On the bright side, the need is real, and lot of really sharp people are looking at the problem.

My advice is this: I believe that if rssCloud is to succeed on any significant scale, the server will need to get out of the call-the-client business.  Taking a page from Comet best practices, the server API should be fleshed out to accommodate long-polling, and let RSS clients do the connection / retry / recovery work.   This course correction would have several strong advantages:
  1. No embedded server in RSS readers required
  2. No firewall configuration for users
  3. Reduced server requirements for rssCloud server hosts
  4. Potentially reduced lag time in notifications, especially for large numbers of clients
  5. Reduced long-term state on the server; there won’t need to be subscriptions, just sessions
  6. Improved data integrity by making the client aware and responsible for reconnects/refreshes
The RSS world needs what rssCloud is offering, so my hope is that the specs will evolve to make this all possible.

What do you think?

Trackback URI | Tags: Feeds · News · Opinion

13 responses so far ↓

  • 1 Rogers Cadenhead // Sep 8, 2009 at 7:25 pm

    Great post. There are a lot of technical considerations that are being glossed over in the excitement of dusting off RSSCloud to provide “real-time RSS.”
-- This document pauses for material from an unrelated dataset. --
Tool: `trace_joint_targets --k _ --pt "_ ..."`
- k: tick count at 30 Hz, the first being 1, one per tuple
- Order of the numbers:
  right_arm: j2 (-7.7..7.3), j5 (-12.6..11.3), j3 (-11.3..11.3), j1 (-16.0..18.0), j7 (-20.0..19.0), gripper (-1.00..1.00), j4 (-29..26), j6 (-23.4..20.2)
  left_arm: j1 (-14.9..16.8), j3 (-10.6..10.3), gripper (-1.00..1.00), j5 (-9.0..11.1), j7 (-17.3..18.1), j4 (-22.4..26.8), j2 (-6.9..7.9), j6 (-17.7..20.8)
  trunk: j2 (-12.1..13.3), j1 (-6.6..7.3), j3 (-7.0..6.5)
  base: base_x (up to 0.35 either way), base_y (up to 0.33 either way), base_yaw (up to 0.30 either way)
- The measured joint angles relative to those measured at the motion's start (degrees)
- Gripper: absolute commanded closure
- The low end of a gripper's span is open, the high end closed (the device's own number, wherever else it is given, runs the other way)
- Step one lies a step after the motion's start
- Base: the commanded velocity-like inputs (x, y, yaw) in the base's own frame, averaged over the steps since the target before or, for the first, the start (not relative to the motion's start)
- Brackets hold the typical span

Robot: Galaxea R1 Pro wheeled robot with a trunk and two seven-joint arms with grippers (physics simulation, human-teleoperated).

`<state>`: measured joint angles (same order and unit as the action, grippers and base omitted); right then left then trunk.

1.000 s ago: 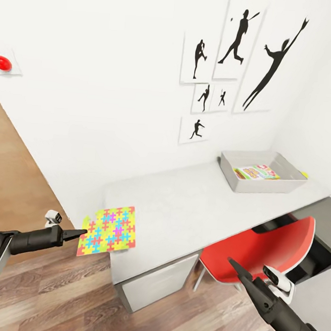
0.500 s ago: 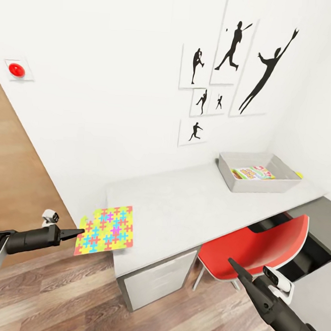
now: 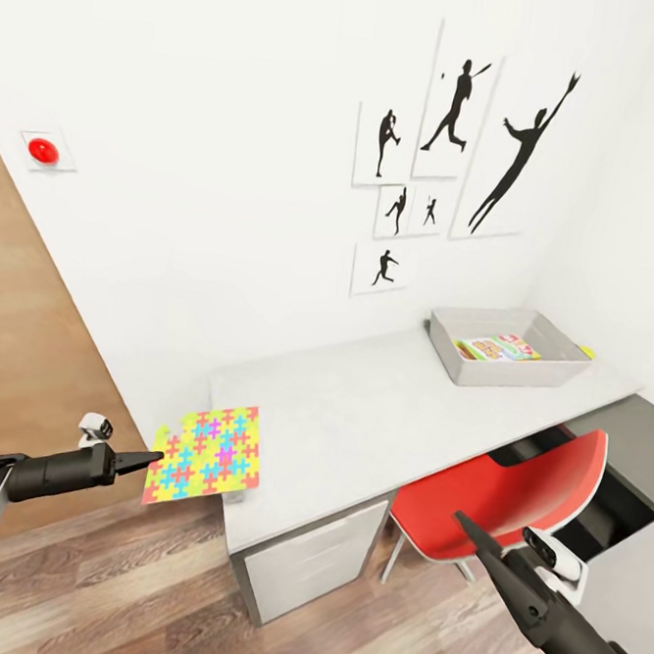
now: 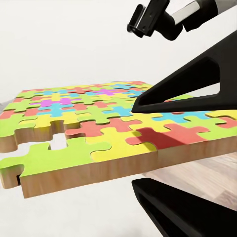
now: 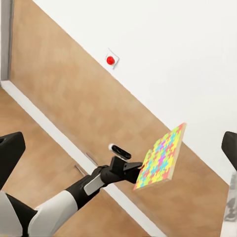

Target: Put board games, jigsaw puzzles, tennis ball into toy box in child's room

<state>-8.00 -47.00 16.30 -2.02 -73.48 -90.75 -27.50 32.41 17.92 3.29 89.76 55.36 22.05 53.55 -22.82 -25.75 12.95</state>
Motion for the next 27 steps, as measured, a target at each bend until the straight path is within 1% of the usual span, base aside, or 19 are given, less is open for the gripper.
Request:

    There’s another that I wonder about. If clouds make Twitter-style services possible over RSS, that means people posting dozens of short messages a day.

    Under RSSCloud, each one will trigger a request of the full RSS feed.

    That’s a lot of bandwidth just to get one short update after each notification. Wouldn’t it be preferable to pass the new item to the client instead of sending a notification to trigger RSS polling?

  • 2 Ken Stewart | ChangeForge // Sep 8, 2009 at 8:33 pm

    It is probably a fair assessment to note that I am viewing this from an end-user perspective, so the attention to helping describe the impact of technical decisions was needed and welcome – so thank you for that.

    I had read through Dave’s site, and was admittedly a bit lost on why “real time RSS” is considered so important. After reading your article, I’m not entirely sure I see the benefits above and beyond what is presently defined – but neither am I the most educated in this area of expertise.

    So with that said, I felt your parallel to SMTP handling (of which I know a bit more about) to be very useful and on-point as I attempted to discern client vs. server calls. Overall, I have to say I don’t really understand why we would need to adopt a push mechanism for this type of technology given as it would seem to begin to mirror other protocols already in place – so why not leverage those in a conjunctive fashion (again, without understanding the full technical scope).

    In summary, I agree with your assertions because I usually attempt to balance my background within business network administration, project management, and line of business focus to draw conclusions as to whether and how technology can be leveraged to complete a given business objective.

    That’s where the rubber leaves the road for me, as I’m hard pressed to see how the energy exerted to move to a new standard supersedes the blossoming adoption of a technology which still seems mysterious to many out there.

    Your thoughts are appreciated, and thank you for taking some time to outline this. I welcome your feedback and assistance in helping me understand if I might be missing something that could shift the perspective.

    Warmest Regards,
    K

  • 3 Is rssCloud All Wet? | sull is vocally active // Sep 8, 2009 at 8:38 pm

    [...] Is rssCloud All Wet?. [...]

  • 4 sull // Sep 8, 2009 at 10:17 pm

    nice post.

    let me throw some vague stuff out there and i’d like to hear your thoughts.

    html5 web sockets

    html5 offline apps and/or google gears

    webapps (wrapped in mozilla prism, fluid or other app wrappers for single-site-apps)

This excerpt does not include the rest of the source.